りんさん、と呼ばれた日
――せ……せんぱい……?
私をにこやかに見る先輩は、私に初めて会ったような顔をして私を見た。
先輩の目に映る私は、いまや知らない娘だ。
雨で冷えた離れには火鉢が置かれ、赤い炭が静かに熾っていた。
父は言った。
「記憶を失っている。人目を避ける必要のあるお立場の方だ。高貴な生まれのお方なので、やがてお立場を取り戻すまでの間、我が家でお世話させていただく」
その3点だけが私に伝えられたこと。
――私のこともお忘れですか?
「お体の調子はいかがですか?」
私はさりげなく先輩の顔を見上げた。
窓から先輩の肩に光が差し込み、雨間に太陽が差し込んだのか、後光がさしているように見えた。私には先輩が眩しすぎた。
涙が溢れた。
無事だった。
それだけで胸がいっぱいだった。
どれほどお慕い申し上げていたか、本当は伝えたかった。
だけれど、言えなかった。
「なぜ泣く?」
先輩は、私の涙に戸惑ったような表情で聞いた。そう尋ねた先輩の指先は、一瞬だけ私の顔の涙を払おうとするかのように私の頬に手が伸びた。けれども、先輩自身も、なぜそんなことをしたのか分からないというように、手をそっと下ろした。
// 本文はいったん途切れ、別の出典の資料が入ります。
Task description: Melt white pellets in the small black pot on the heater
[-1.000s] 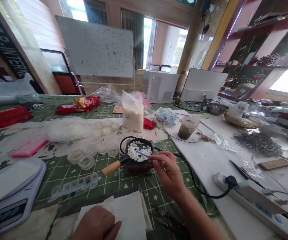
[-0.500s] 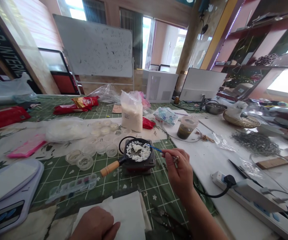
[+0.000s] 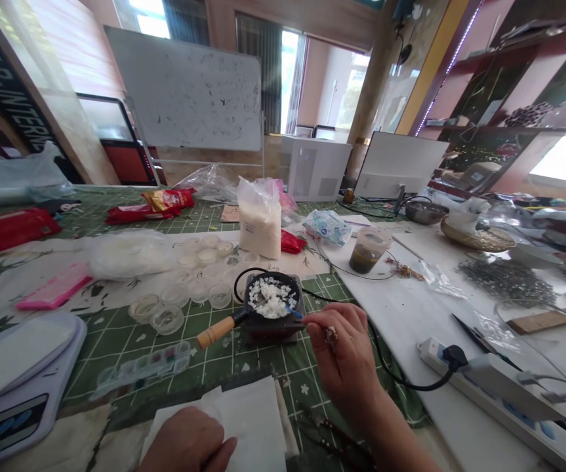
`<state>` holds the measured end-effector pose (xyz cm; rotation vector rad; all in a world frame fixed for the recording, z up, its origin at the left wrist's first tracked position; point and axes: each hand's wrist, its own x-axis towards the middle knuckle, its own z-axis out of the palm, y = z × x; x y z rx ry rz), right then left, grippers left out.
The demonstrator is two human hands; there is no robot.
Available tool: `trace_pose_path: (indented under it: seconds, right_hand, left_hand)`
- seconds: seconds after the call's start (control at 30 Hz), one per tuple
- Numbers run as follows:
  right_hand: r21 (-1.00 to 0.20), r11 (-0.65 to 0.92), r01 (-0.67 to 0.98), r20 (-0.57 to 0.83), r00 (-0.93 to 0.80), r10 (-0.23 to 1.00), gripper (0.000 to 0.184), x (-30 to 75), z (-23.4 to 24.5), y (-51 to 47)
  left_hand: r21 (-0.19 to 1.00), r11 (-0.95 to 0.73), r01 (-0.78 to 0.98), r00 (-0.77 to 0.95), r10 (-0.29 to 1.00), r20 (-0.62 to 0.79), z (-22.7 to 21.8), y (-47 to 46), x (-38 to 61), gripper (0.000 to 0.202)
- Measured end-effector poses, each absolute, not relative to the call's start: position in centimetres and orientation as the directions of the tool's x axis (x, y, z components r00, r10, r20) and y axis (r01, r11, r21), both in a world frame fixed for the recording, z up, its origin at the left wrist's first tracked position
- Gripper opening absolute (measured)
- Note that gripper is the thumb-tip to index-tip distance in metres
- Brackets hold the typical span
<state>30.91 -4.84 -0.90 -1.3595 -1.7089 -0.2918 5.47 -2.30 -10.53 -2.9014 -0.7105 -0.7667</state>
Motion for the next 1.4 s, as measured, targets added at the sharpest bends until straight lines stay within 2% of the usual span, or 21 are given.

「いえ、以前、私の香の師範代をしていただきました。ご無事でいらしたことに安堵して、つい……」
「そうか。私のことを知っておったか」
先輩の顔が、曇った。
「何も覚えておらぬ。すまない」
先輩の言葉は冷たく胸に響いた。
――本当に、わたくしのことも全てお忘れになったのですか……?
私の心は底なしの沼に落ちたように、沈んだ。
私がこんなにも恋焦がれているのに、先輩は私のことなど、綺麗に忘れてしまった。
おりん、とまた呼んで欲しかった。
「名はなんと言う?」
「おりんでございます」
「そうか、りんさん、これからよろしくお願いします」
およそ他人行儀な言葉が先輩の口から出た。
雨の音が止まないあの日、そのあとも幾度となく私を抱きしめてくれた先輩は、ここにはもういなくなった。
私の心は震えた。
「よろしくお願いします。鷹条様」
私は両手を畳について、ゆっくりと頭を伏した。
涙を見られぬように。
唇の端が震えてしまった。
そのまま後退り、顔を見られぬように、呼吸の乱れを悟られぬように息を止めて、姿を隠した。
引き戸を開けて、玄関を飛び出した。
雨に顔が濡れて、涙なのか雨なのか分からぬように、濡れながら歩いた。
藤棚の下で立ち止まった。
雨が肩を濡らしていた。
足が、動かなくなった。
私のを抱きしめてくれた先輩は、私のことを覚えていない。
忘れられてしまうほど、私は小さな存在だったのかもしれない。
鷹条雅親。
その名を、私は何度心の中でお呼び申し上げただろう。
帝都で知らぬ者などいない高貴なお名前を、私だけが「先輩」と呼んでいた。
鷹条家は帝都でも知らぬ者のない名家。
私などがお近づきになるには、あまりにも遠い存在だった。
それでも先輩は、私を親しみを込めて「おりん」と呼んでくれた。
私と先輩だけの、2人だけの秘密だった。
――おりん。
あの声を、忘れられるはずがなかった。
甘く囁き、耳元で私を慈しむ言葉を何度も言ってくださった先輩。
私たちは、なんだったのだろう。
私は頭を振った。
先輩がご無事であったこと。
これは救い。
先輩は、やがて本来あるべき場所へ戻られる。
私はお支えしよう。
先輩のことを、誰より知っている私が、おそばでお支えしよう。
――私は二年と少し前のことを、思い出した。